■ **Data extracts**:
════
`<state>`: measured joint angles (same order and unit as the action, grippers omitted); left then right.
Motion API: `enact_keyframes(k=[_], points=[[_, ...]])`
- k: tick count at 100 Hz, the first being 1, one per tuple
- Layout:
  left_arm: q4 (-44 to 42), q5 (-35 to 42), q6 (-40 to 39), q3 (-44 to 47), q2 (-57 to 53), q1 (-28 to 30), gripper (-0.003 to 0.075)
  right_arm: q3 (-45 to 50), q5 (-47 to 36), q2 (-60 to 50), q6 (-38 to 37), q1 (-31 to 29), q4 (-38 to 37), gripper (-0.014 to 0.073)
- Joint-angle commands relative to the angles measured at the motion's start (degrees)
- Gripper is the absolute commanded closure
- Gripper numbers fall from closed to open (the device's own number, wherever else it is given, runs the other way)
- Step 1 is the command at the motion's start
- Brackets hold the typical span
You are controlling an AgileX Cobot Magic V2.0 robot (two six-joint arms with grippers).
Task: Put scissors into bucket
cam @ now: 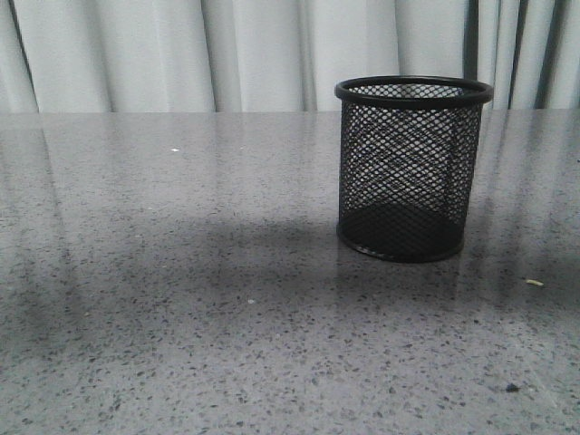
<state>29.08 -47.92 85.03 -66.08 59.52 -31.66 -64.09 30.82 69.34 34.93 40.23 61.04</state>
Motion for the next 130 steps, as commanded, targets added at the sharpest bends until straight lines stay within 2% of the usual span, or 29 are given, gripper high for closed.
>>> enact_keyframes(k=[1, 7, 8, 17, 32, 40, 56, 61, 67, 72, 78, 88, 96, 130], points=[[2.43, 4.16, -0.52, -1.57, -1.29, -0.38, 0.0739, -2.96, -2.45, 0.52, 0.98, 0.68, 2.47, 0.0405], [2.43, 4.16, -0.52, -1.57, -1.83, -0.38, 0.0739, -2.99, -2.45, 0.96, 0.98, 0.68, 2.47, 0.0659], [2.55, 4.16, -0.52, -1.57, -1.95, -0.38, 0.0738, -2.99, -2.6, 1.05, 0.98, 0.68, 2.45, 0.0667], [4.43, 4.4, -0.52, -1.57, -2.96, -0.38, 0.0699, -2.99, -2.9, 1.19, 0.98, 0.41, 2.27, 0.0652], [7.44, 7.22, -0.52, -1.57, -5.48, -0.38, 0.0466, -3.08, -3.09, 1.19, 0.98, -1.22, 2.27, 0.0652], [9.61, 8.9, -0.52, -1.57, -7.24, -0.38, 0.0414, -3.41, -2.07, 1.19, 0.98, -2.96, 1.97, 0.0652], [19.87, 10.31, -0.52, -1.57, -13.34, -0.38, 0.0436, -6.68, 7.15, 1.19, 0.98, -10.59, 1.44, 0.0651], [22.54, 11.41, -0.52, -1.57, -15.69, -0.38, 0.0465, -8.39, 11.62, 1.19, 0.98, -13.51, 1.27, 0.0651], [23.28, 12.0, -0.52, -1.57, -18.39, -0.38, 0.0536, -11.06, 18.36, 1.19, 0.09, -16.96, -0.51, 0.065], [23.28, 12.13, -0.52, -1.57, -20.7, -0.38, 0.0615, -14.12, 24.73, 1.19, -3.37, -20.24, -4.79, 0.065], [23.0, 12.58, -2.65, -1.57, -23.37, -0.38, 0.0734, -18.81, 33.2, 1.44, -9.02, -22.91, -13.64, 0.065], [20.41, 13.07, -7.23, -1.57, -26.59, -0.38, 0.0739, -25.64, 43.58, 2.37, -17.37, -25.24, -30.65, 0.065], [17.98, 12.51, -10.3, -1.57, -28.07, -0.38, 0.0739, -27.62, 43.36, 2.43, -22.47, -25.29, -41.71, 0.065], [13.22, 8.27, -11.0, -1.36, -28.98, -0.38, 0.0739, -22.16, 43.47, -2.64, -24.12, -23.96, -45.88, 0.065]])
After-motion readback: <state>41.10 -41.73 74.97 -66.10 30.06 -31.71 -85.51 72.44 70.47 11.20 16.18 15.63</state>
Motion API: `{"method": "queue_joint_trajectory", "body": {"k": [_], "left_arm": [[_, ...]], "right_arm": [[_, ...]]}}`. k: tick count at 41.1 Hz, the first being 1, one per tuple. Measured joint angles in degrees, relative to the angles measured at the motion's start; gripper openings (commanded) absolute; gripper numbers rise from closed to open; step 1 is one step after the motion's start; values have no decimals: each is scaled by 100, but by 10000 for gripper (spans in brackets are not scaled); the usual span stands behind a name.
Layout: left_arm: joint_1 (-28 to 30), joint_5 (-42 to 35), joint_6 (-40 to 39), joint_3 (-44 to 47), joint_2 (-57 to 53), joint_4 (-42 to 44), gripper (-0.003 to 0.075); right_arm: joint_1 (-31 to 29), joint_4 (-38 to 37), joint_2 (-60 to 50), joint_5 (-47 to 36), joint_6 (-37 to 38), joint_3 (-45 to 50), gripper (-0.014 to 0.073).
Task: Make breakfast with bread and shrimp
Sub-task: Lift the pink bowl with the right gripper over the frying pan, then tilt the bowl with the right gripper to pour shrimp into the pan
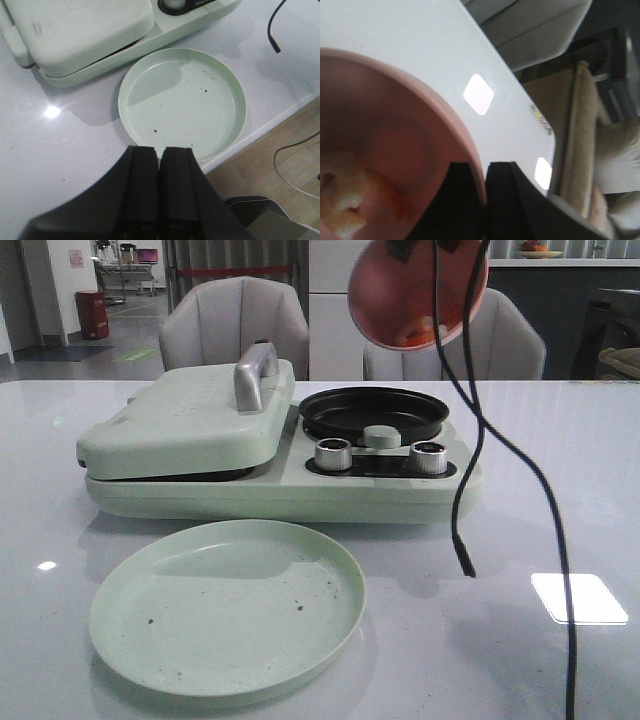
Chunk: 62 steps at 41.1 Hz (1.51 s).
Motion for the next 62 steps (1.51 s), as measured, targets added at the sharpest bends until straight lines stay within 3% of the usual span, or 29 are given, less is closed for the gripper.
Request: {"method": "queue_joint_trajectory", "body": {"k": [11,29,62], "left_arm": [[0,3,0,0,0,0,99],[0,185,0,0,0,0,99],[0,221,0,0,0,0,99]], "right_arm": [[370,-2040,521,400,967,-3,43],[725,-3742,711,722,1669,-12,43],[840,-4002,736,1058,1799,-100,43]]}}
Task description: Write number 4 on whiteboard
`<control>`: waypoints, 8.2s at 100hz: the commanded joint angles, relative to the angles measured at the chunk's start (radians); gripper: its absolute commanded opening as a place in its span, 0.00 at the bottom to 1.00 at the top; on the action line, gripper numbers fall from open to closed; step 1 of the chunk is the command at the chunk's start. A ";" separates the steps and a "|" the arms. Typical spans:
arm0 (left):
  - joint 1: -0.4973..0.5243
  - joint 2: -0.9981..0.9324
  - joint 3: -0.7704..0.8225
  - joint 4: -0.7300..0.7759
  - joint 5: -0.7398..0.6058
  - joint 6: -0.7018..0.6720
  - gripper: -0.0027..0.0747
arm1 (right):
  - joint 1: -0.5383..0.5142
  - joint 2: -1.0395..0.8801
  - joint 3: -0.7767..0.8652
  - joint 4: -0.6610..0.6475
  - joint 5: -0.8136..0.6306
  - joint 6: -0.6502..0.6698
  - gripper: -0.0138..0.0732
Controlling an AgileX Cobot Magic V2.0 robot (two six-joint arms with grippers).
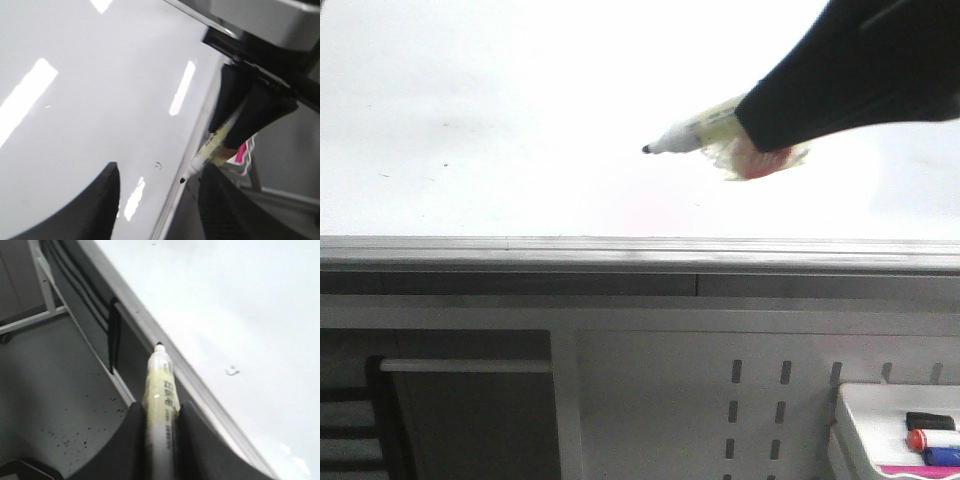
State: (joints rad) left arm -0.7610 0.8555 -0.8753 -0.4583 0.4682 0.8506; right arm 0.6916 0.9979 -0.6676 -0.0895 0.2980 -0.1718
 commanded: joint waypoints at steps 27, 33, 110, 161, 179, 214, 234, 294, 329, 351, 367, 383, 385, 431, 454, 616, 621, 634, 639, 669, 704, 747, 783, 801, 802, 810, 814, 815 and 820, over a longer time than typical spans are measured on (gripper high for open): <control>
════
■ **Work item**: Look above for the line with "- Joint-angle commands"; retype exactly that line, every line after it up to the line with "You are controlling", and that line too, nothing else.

■ **Expected output**:
- Joint-angle commands relative to the angles measured at the motion's start (degrees)
- Gripper is the absolute commanded closure
- Gripper numbers fall from closed to open (the device's own number, wherever else it is given, runs the other way)
- Step 1 is the command at the motion's start
- Brackets hold the typical span
You are controlling an AgileX Cobot Magic V2.0 robot (two six-joint arms with grippers).

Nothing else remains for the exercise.